Work instructions
Work out how many lines below hold the string "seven" and state only that figure.

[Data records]
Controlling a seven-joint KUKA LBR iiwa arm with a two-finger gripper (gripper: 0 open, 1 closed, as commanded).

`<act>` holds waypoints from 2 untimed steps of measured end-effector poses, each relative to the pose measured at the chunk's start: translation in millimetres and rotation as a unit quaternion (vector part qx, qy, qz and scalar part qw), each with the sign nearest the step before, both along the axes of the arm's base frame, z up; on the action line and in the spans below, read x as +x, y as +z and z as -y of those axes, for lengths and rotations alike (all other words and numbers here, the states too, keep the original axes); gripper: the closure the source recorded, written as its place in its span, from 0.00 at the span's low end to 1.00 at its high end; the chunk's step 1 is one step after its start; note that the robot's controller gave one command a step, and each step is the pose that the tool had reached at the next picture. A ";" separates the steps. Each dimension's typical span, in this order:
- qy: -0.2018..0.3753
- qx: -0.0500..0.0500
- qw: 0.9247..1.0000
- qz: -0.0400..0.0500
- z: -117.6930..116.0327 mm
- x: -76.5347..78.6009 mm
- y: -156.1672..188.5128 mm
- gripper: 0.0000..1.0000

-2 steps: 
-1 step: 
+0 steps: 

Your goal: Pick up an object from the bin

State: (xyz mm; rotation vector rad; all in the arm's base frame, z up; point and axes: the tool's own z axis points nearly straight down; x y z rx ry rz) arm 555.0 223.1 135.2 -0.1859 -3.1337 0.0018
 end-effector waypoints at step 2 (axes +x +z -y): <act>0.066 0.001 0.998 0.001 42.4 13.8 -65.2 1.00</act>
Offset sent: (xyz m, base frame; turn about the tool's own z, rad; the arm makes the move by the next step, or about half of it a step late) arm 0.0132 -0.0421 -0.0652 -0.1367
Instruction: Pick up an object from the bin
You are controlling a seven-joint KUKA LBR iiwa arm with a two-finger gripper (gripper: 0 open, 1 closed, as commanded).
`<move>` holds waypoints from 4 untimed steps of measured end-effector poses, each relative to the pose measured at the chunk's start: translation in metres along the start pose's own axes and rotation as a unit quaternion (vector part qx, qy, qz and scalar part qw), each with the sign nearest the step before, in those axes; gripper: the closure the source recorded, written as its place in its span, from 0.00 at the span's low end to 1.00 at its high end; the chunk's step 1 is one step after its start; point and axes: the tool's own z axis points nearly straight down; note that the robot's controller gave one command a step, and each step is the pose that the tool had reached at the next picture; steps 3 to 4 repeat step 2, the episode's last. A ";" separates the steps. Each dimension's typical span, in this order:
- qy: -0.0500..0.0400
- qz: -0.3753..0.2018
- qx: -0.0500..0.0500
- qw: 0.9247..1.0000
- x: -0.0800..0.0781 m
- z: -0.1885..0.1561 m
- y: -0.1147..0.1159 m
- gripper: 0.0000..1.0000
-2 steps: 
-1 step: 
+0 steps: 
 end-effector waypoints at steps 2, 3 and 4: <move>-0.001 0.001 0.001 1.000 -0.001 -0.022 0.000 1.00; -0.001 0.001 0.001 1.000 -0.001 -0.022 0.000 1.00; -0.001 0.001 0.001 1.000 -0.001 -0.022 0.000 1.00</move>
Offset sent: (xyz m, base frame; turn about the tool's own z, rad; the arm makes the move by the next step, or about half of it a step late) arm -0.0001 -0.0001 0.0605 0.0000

Written response
2